La muerte de un compañero , por Gervasio Sánchez
Cuando se cumplen 10 años de la muerte del periodista Miguel Gil Moreno en Sierra Leona, Gervasio Sánchez lo recuerda.
Estoy seguro de que el peor momento de mi vida profesional lo viví el 25 de mayo de 2000, hace hoy justo 10 años. Por la mañana temprano entré en la morgue de Freetown. Allí, sobre una losa de mármol, yacía el cadáver de mi compañero Miguel Gil Moreno , muerto en una emboscada el día anterior junto al periodista estadounidense Kurt Schork.
Me quedé petrificado durante los primeros minutos. Sentí ganas de llorar, de gritar, de irme. Después empecé a sudar mientras miraba aquel cuerpo inerte. Estaba obligado a memorizarlo todo aunque sólo deseaba despertar de lo que parecía una pesadilla.
Mi deber era ejercer de familiar cercano a pesar de que me da miedo la muerte desde que era un niño. Tendría que contestar a preguntas más tarde. Preguntas que llegaron dos meses después cuando Pato, la madre de Miguel, me interrogó a solas sobre el estado de su hijo. Quería las respuestas que necesita cualquier madre e intenté dárselas. La habían convencido de que no valía la pena abrir su ataúd antes de enterrarlo en Vimbodí (Tarragona).
Sabemos las circunstancias de su muerte y la de Kurt. Los relatos de los compañeros sobrevivientes fueron muy certeros. A la una y media de la tarde del día anterior, un grupo fuertemente armado de la guerrilla del Frente Revolucionario Unido (FRU) emboscó un convoy militar en el que iban integrados los dos coches conducidos por los periodistas cerca de Rogberi, un cruce de caminos situado a 90 kilómetros de la capital.
Parecía una zona controlada por las fuerzas militares progubernamentales, pero los territorios comanches de las guerras siempre son móviles y los hombres armados aparecen detrás de cualquier punto como ocurrió aquel día.
El ataque fue demoledor y duró varias decenas de minutos. El coche de Miguel fue alcanzado por parte de la carga de un lanzagranadas ARPG7, especializado en vehículos blindados. El periodista barcelonés murió en el acto igual que su compañero Kurt, que conducía el otro vehículo, alcanzado por un balazo en la frente. Otros dos periodistas, el fotógrafo griego Yannis Behrakis y el cámara de televisión Mark Chisholm, sobrevivieron a la emboscada que también costó la vida a otros cuatro soldados sierraleoneses.
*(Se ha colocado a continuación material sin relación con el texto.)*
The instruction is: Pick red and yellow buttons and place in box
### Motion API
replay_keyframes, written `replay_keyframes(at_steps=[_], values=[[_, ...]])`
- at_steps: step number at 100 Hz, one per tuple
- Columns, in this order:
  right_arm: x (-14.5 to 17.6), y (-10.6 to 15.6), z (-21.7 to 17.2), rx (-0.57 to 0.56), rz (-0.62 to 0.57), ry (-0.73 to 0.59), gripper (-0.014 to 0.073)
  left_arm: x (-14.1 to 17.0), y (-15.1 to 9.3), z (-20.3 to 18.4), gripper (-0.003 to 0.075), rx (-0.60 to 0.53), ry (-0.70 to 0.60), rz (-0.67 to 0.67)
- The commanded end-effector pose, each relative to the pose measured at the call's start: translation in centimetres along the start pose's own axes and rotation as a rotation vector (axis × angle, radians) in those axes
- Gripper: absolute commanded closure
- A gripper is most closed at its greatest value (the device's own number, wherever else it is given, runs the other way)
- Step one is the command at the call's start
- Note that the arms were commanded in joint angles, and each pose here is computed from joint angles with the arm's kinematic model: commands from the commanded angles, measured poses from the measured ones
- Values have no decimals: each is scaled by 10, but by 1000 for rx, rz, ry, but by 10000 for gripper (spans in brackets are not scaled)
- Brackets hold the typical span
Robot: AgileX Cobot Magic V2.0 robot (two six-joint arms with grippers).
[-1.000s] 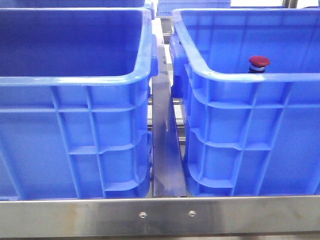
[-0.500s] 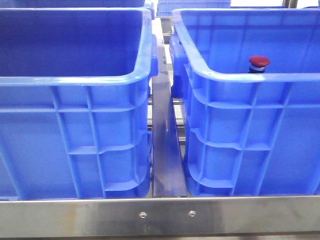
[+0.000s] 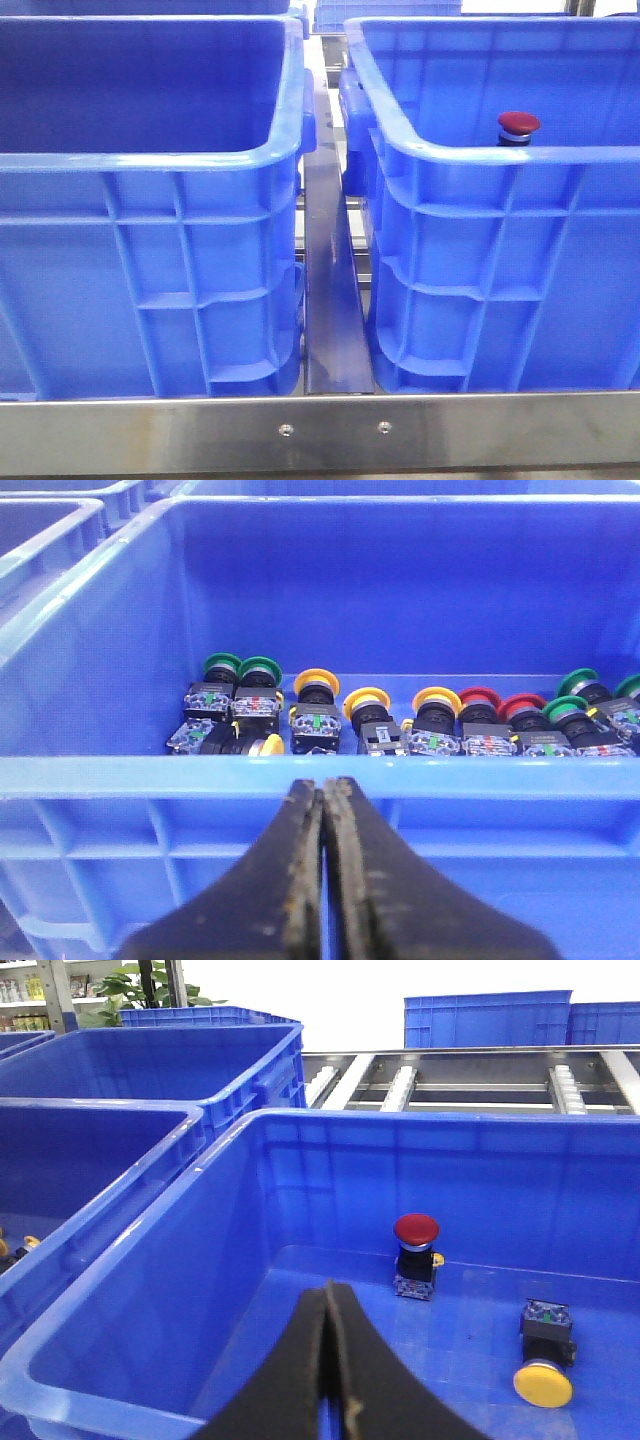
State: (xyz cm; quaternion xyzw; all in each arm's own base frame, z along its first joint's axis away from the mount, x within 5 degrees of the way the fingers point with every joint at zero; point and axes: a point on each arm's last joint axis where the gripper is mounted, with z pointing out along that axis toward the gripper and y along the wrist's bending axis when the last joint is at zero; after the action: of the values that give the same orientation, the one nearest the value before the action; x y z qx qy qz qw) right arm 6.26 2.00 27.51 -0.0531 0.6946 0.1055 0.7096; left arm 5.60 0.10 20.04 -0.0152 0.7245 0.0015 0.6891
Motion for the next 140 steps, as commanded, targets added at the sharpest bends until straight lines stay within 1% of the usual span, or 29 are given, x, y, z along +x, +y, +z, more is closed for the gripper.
replay_keyframes(at_steps=[1, 7, 22, 26, 34, 37, 47, 52, 60, 73, 82, 86, 87, 90, 97, 140], values=[[-10, -2, 0, 27, -6, -39, 686, -5, 0, -2, 741, -2, -123, -10], [-12, -4, 0, 50, -6, -54, 686, -5, 0, -2, 741, -2, -123, -10], [-18, -14, -2, 158, -11, -125, 686, -5, 0, -2, 741, -2, -123, -10], [-19, -15, -2, 176, -47, -130, 686, -5, 0, -2, 741, -2, -123, -10], [-19, -16, -2, 196, -185, -118, 686, -5, 0, -2, 741, -2, -123, -10], [-18, -16, -2, 199, -203, -114, 686, -5, 0, -2, 741, -2, -123, -10], [-13, -19, -2, 217, -173, -117, 686, -5, 0, -2, 741, -2, -123, -10], [-10, -21, -1, 234, -156, -144, 686, -5, 0, -2, 741, -2, -123, -10], [0, -22, 0, 231, -113, -179, 686, -5, 0, -2, 741, -2, -123, -10], [25, -23, -2, 224, -80, -186, 686, -5, 0, -2, 741, -2, -123, -10], [53, -26, -6, 270, -92, -162, 686, -5, 0, -2, 741, -2, -123, -10], [58, -27, -9, 282, -86, -174, 686, -5, 0, -2, 741, -2, -123, -10], [60, -27, -9, 287, -82, -148, 686, -5, 0, -2, 741, -2, -123, -10], [61, -27, -12, 294, -89, -132, 686, -5, 0, -2, 741, -2, -123, -10], [60, -25, -17, 293, -96, -171, 686, -5, 0, -2, 741, -2, -123, -10], [60, -25, -16, 287, -96, -168, 686, -5, 0, -2, 741, -2, -121, -10]])
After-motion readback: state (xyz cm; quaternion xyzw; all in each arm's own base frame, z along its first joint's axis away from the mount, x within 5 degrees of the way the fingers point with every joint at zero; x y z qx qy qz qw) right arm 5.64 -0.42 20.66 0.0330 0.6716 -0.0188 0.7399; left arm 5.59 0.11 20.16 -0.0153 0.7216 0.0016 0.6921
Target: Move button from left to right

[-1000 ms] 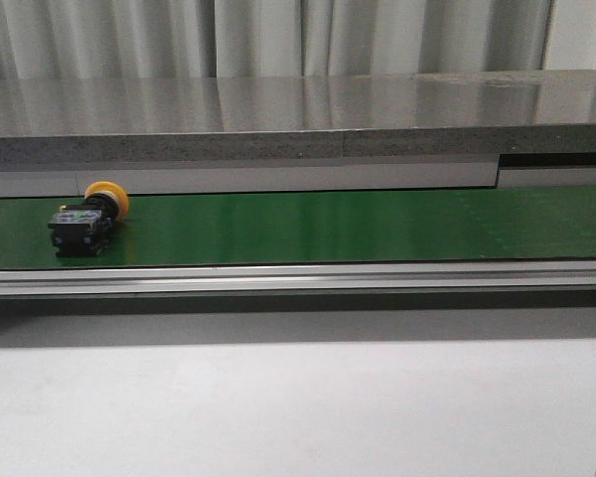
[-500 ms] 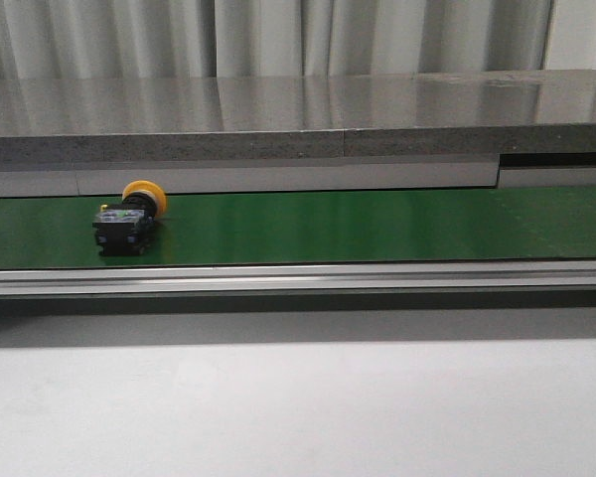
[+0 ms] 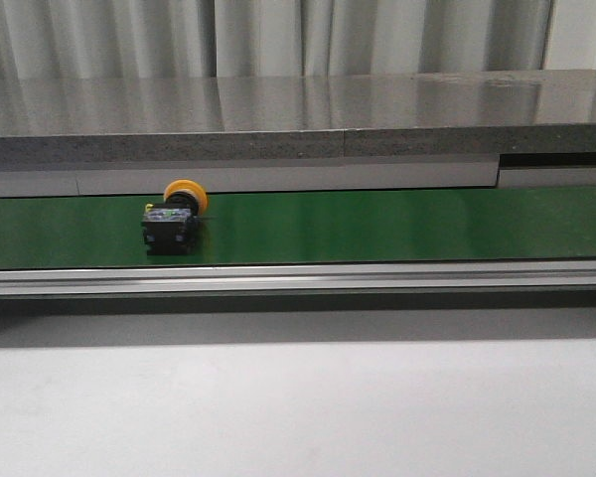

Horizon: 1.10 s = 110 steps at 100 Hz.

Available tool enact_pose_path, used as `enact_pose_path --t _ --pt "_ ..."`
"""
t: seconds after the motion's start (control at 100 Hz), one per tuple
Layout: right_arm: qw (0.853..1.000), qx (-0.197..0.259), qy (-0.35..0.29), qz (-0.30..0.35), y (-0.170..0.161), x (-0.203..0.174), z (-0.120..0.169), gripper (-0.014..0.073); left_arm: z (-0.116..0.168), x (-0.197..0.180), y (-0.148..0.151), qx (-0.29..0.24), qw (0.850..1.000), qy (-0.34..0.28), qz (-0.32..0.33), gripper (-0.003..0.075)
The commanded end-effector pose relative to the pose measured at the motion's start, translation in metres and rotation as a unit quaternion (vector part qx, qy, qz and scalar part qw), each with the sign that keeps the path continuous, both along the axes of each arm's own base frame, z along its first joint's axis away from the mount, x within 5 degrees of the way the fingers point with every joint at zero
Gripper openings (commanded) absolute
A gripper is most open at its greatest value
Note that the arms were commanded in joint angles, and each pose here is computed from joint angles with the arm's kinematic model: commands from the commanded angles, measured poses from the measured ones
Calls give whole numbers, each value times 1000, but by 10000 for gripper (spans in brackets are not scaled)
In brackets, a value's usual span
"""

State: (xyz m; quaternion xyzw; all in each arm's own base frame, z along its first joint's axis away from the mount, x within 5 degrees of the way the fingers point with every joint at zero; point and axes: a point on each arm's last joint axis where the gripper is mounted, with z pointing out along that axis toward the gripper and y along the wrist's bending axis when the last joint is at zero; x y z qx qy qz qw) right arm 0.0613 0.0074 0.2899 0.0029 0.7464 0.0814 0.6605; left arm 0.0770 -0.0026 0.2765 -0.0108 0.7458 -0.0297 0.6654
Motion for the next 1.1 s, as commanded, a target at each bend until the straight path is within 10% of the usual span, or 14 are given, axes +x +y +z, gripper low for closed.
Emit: enact_pose_path --t 0.0,0.72,1.09 --pt "1000 -6 23 -1 1 11 28 -68 16 0 0 -5 999 -49 -2 -20" --pt "952 -4 306 12 20 140 52 -50 16 0 0 -5 999 -49 -2 -20" --pt "945 -5 327 13 21 141 47 548 16 0 0 -5 999 -49 -2 -20"
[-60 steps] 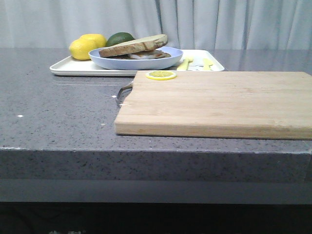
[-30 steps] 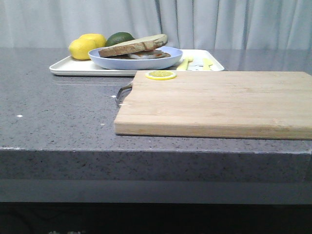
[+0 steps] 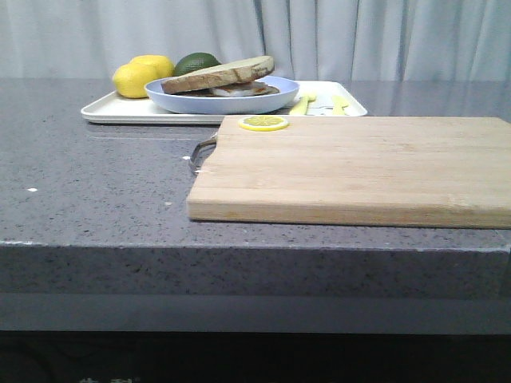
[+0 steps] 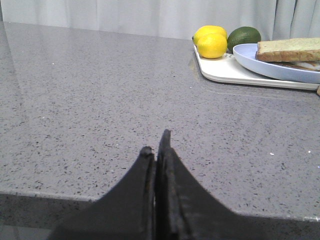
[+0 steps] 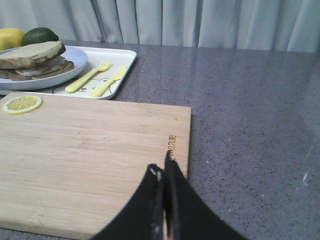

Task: Place bread and move sandwich to tray

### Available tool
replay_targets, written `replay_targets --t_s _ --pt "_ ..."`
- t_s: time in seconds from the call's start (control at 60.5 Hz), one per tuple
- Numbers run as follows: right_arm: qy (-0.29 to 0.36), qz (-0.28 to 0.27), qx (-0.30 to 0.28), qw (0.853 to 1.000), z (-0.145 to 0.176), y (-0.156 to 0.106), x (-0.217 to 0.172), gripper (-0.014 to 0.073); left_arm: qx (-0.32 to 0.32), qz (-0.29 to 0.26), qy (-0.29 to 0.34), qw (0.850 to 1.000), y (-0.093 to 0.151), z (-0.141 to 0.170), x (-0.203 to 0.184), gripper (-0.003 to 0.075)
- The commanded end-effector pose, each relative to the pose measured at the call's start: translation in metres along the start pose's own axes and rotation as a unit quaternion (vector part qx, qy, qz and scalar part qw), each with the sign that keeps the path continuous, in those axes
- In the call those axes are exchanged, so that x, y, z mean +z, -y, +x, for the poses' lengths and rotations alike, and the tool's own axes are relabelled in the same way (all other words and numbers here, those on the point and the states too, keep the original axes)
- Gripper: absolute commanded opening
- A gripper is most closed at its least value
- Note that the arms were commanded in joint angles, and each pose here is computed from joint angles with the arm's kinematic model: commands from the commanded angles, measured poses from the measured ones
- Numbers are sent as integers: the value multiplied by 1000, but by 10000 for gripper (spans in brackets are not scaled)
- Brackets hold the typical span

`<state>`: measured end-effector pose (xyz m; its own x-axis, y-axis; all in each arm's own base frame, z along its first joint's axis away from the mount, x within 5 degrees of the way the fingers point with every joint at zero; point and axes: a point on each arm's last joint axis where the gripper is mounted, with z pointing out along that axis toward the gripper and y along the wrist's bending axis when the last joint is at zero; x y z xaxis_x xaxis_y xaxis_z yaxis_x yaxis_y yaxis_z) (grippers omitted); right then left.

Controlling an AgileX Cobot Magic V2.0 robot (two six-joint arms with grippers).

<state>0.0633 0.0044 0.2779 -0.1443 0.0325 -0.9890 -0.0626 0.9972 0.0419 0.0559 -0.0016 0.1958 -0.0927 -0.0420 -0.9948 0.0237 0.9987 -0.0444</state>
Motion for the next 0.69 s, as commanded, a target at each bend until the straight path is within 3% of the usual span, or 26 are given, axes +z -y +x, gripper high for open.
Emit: replay_targets --t_s 0.0,0.264,0.43,0.678 --pt "48 0 0 999 -15 0 -2 -68 -10 2 50 999 0 -5 -1 -19" --pt "68 1 -6 998 -9 0 0 -68 -10 2 50 999 0 -5 -1 -19" --pt "99 -4 12 995 27 1 3 -68 -10 2 50 999 0 -5 -1 -19" --pt "88 -8 26 996 77 3 3 -68 -10 2 50 999 0 -5 -1 -19"
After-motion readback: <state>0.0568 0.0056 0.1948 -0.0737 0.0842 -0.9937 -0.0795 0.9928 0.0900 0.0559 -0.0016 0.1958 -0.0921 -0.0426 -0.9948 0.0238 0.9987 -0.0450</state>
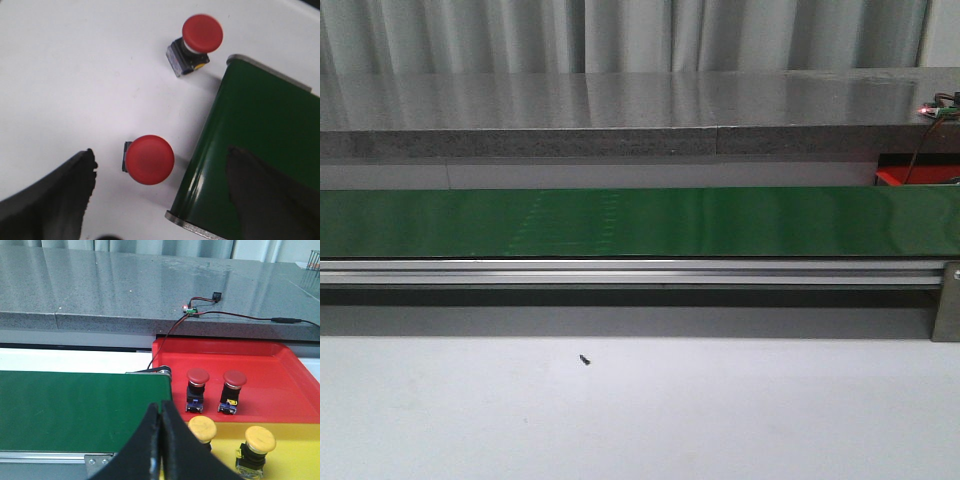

«Esa carretera a Masiaka es una locura. Habrá una desgracia», me dijo Miguel unos días antes cuando le expliqué que intentamos avanzar por ella para conocer el paradero exacto de la guerrilla. Dos días antes de su muerte había tenido que convencerle de que se viniese a cenar con Ramón Lobo, Javier Espinosa y conmigo. Su obsesión por el trabajo y su búsqueda de la perfección periodística imposibilitaba que se tomase un pequeño descanso. Pero aquella noche hizo una excepción y posiblemente haya sido una de las cenas más divertidas y relajantes que recuerdo.
La última vez que le vi vivo fue a la mañana siguiente. Quería saber qué había pasado con unos cascos azules guineanos desaparecidos en tierra de nadie. Recuerdo que estaba un poco malhumorado porque se le habían pegado las sábanas. Me invitó a acompañarle, pero yo tenía otros planes. Dos años antes habíamos trabajado juntos en Kosovo, en el verano de 1998. Con Miguel me hubiese ido al fin del mundo.
Porque medía cada paso que daba, conocía los riesgos de un trabajo muy especializado en el que sobra vanidad y falta pasión y jamás hacía locuras. Porque siempre elegía la ruta más segura para llegar a un lugar aunque fuese la más larga. Porque llegaba el primero a un lugar conflictivo y se quedaba hasta que ya nadie le prestaba atención. Porque podía trabajar semanas y meses seguidos sin descansar un solo día.
Aunque la noche de aquella última cena se atrevió a confesar que llevaba demasiado tiempo yendo de un lugar a otro sin domicilio fijo «con mis cosas en casas prestadas de Barcelona, Londres y Abidjan». Ya se planteaba frenarse un poco y buscar un lugar fijo de residencia. «Vente al Pirineo aragonés que es un lugar muy cómodo y relativamente barato para vivir», le aconsejé.